= Learmont Drysdale =

Scottish composer

Learmont Drysdale (full name George John Learmont Drysdale; 3 October 1866 – 18 June 1909) was a Scottish composer. During a short career he wrote music inspired by Scotland, particularly the Scottish Borders; this included orchestral music, choral music and songs.

==Early life==
Drysdale was born in Edinburgh on 3 October 1866, the youngest of three children of Andrew Drysdale, a builder, and his wife Jane Elspeth Learmont, who was descended from the Border poet Thomas the Rhymer. Educated at the Royal High School, Edinburgh, he afterwards studied architecture, but abandoned it in 1887; he moved to London, and became sub-organist at All Saints' Church in Kensington. He entered the Royal Academy of Music in London, where he studied composition with Frederick Corder and piano with Wilhelm Kuhe.

He had a brilliant career as a student, winning in 1891 the academy's highest honour in composition, the Charles Lucas medal, with Overture to a Comedy. During this period he appeared frequently as a solo pianist at the students' concerts, and wrote several works which brought high praise.

One of these, performed at a students' concert in 1889, was reviewed: "A ballade for orchestra, The Spirit of the Glen, from the pen of a young Scotsman, Mr. Learmont Drysdale, was also included, and proved to be a work which augurs extremely well for its composer's future. Its themes are fresh and melodious, its orchestration rich and vivid, and it is, as a whole, plentifully imaginative. It was well played, and received with great and justifiable warmth."

Other works from this period were an orchestral prelude Thomas the Rhymer (1890), and a dramatic scena for soprano and orchestra The Lay of Thora (1891). In 1891 a picturesque overture, Tam o' Shanter, written within a week, gained the prize of thirty guineas offered by the Glasgow Society of Musicians for the best concert overture. In 1921 the work was posthumously awarded a Carnegie Award and published.

After a disagreement with the principal, Alexander Mackenzie, he left the Royal Academy of Music in 1892 without graduating.

==Development of career==
Drysdale moved to Edinburgh. In 1894 a dramatic cantata The Kelpie, was performed there, and in the same year the Borders-inspired overture Herondean was performed in London.
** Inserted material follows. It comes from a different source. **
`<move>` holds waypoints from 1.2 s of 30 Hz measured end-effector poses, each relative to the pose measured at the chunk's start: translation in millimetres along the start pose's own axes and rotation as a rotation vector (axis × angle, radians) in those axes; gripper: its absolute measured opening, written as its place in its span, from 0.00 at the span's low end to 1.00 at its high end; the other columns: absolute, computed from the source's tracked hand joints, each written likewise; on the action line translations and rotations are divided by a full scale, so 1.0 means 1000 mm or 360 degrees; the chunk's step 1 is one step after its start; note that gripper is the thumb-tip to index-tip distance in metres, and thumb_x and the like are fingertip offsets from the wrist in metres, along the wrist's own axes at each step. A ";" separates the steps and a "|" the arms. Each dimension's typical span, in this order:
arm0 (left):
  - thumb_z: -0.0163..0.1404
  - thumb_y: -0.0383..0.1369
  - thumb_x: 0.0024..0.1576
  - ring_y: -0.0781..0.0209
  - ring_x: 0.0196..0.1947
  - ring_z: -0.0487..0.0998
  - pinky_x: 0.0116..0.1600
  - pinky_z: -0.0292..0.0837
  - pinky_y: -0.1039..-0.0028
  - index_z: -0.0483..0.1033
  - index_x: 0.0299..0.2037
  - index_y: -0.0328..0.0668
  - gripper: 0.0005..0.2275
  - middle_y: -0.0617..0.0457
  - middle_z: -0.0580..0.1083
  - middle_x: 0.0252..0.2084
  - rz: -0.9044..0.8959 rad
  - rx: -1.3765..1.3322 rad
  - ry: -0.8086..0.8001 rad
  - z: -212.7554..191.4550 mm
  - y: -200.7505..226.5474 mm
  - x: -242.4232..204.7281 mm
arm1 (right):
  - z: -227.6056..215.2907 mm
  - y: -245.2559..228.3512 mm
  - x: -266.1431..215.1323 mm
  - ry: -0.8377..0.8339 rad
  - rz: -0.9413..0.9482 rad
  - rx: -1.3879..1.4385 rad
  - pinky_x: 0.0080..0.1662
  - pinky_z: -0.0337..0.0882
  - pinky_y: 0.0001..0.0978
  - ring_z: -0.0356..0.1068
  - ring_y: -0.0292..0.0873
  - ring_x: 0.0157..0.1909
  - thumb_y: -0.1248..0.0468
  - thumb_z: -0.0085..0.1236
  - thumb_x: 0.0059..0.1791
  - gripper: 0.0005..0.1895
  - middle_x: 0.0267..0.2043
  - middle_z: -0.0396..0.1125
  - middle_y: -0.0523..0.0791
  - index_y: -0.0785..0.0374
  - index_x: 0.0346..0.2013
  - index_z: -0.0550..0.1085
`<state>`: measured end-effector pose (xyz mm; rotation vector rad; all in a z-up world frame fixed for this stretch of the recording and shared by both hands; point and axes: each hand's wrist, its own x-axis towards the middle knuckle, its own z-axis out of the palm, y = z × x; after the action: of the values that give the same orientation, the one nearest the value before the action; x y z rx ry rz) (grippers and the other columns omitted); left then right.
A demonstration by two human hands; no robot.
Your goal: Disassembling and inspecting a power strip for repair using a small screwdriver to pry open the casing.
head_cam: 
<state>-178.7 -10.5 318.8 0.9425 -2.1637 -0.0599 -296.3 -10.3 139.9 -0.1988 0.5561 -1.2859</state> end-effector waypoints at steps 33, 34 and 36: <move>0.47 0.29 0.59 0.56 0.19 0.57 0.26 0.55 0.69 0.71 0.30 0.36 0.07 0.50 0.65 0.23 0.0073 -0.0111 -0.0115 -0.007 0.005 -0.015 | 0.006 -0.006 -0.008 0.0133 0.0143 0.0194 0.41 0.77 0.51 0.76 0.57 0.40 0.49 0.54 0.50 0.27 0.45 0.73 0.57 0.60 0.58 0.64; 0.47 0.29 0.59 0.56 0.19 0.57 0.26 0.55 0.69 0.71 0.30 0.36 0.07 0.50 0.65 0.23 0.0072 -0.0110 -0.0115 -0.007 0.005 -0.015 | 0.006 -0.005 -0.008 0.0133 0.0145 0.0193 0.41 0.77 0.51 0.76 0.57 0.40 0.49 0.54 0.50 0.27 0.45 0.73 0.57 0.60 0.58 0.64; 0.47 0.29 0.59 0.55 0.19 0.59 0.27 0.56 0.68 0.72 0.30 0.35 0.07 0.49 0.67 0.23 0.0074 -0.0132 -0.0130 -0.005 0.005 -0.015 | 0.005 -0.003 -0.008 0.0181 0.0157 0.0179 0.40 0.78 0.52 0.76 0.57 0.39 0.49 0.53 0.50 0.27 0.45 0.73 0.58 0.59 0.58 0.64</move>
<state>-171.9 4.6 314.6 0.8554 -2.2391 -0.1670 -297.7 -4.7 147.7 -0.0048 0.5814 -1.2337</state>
A mystic musical play, The Plague, created a strong impression when produced in Edinburgh in 1896. Two years later, a romantic light opera, The Red Spider, with libretto by Sabine Baring-Gould, was enthusiastically received when first produced at Plymouth, and toured the provinces for twenty weeks.

His Border Romance, an orchestral poem composed at Henry Wood's request, was given at Queen's Hall, London, in 1904. From 1904 to 1905 he was theoretical master at the Athenæum School of Music, Glasgow; later he was conductor of the Glasgow Select Choir, for which he wrote, among other things, the choral ballade Barbara Allan. In 1905 he composed the incidental music for Euripides' Hippolytus, staged in Glasgow, and a dramatic cantata, Tamlane.

With appropriate insight, Drysdale set Scots lyrics and arranged folk-songs. Many arrangements are included in the Dunedin Collection of Scots Songs (1908), which he edited. In 1907 he collaborated with the Duke of Argyll in The Scottish Tribute to France, for chorus and orchestra; it remained unperformed at his death.

He died in Edinburgh of pneumonia, on 18 June 1909, and was buried in Peebles. He was unmarried.

==Works left at his death==
At his death Drysdale had almost finished a grand opera, provisionally entitled Fionn and Tera, to a libretto by the Duke of Argyll; the orchestration was completed by David Stephen. Many other works were left in manuscript, including The Oracle and other light operas, a romantic opera, Flora Macdonald, several cantatas, orchestral, piano and violin pieces, and songs. His archive is in Glasgow University Library.